Similar triangle problem

**ExpoSport** · November 22nd 2009, 09:57 PM

ok...i tried searching a bit before posting this question, and it may be a little long winded so try to hang with me. this is going to be for an audio frequency tuning calculator i'm making in visual basic, so i need to come up with a formula to figure all 3 sides of similar triangles.

ok...so, a user puts in 2 different depths, height, and width (tho width is irrelevant in this scenario). now, i know that subtracting the depths will give me one measurement (side a), and height entered is another measurement (side b). pythagorean theorem gives me the hypotenuse of the big triangle (side c). that there is the easy part. so for instance we'll say the bottom is 12" long, and height is 14" which makes the hypotenuse 18.44". so then we have this:

now...the similar triangle lies within. the hypotenuse and side A are made of wood, .75" thick. that effectively gives us this:

i can determine the height of the new triangle by subtracting .75" from the height, giving me 13.25". and put 14/13.25 = 12/z, i can figure that side z = 11.36". and pythagorean theorem to get the hypotenuse. getting me this:

aaaaaaand this is where i get stuck. i need the sides of that smaller white triangle. distance from the big hypotenuse to the small one is .75" thick, but where it meets the other 2 edges is longer and i dont know how to find the sides of the new triangle

so basically i need the lengths of m, n, and o. or any combination of the 2 and i can figure out the third. then figure a way to incorporate them into a formula for my program

i hope i posted that as clear as possible. any help would be GREATLY appreciated. i've been stumped on this for a while now lol. thanks in advance!
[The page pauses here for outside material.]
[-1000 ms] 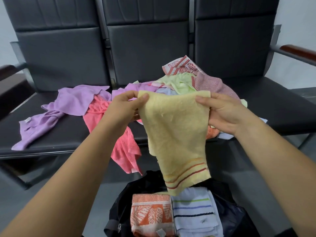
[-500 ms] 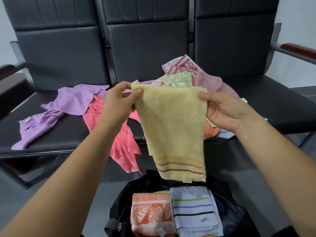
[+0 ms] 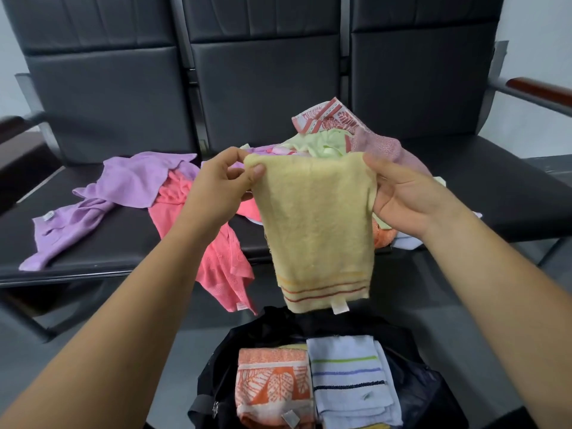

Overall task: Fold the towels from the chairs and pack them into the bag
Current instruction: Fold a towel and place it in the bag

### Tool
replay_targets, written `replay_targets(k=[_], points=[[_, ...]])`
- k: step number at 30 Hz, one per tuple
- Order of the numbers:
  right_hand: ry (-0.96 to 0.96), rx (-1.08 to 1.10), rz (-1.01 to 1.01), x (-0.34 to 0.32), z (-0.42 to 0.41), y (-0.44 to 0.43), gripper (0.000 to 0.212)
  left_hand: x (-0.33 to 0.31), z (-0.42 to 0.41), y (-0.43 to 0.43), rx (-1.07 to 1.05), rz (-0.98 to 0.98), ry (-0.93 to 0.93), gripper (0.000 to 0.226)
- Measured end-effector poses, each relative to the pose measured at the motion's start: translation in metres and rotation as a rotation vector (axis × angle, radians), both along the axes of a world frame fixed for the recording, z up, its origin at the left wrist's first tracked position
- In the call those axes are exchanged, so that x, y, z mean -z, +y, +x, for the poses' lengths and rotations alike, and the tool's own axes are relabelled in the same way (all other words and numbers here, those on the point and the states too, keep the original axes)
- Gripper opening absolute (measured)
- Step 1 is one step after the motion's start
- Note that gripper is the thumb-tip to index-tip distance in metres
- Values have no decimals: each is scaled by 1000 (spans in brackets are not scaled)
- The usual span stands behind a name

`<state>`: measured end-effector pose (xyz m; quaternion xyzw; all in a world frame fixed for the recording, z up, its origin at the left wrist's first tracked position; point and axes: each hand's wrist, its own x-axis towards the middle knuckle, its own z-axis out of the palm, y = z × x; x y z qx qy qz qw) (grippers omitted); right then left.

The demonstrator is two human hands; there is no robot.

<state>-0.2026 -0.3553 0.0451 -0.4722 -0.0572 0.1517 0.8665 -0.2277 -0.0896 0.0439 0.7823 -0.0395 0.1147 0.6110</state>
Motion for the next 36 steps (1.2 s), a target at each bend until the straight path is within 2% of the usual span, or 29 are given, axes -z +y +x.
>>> replay_targets(k=[4,7,9,13,16,21,23,26,28,30,33,35,36], points=[[-23,28,-144,0,3,-3,46,1,0,-2,-66,-104,-10,11],[-44,139,-211,4,7,-8,39,1,-2,-4,24,-202,-8,11],[-52,179,-227,5,7,-9,34,1,-4,-4,100,-175,-34,20],[-68,163,-321,7,7,-11,33,2,-3,-6,-50,-74,-134,16],[-37,139,-266,8,8,-11,38,5,-3,-7,-86,-105,-115,12],[-8,57,-65,7,10,-12,31,10,-2,-10,-103,-123,-105,14],[-45,80,-143,8,11,-13,32,11,-2,-11,-107,-125,-131,14],[-119,243,-340,11,12,-13,20,12,0,-11,-120,-72,-162,16],[-193,324,-435,13,11,-13,15,12,2,-9,-129,18,-184,23],[-271,369,-492,13,8,-11,19,13,3,-8,-143,107,-207,24],[-361,342,-459,10,1,-5,16,10,0,-10,-109,147,-235,21],[-444,276,-502,7,-4,0,16,10,-3,-13,-5,152,-236,13],[-486,209,-530,7,-7,4,22,10,-4,-14,69,150,-221,5]])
**Soroban** · November 23rd 2009, 05:58 AM

Hello, ExpoSport!

The problem is a bit more complicated than that.

I'll pick the dimensions for my convenience.

Suppose the right triangle has sides: 12, 16, 20

Code:

    A o
      |  *
      |     *
      |        *
      |           *
      |              *  20
   12 |                 *
      |                    *
      |                       *
      |                          *
      |                             *
      |                                *
    C o - - - - - - - - - - - - - - - - - o B
                       16

Suppose we cut a 1-inch strip from the hypotenuse.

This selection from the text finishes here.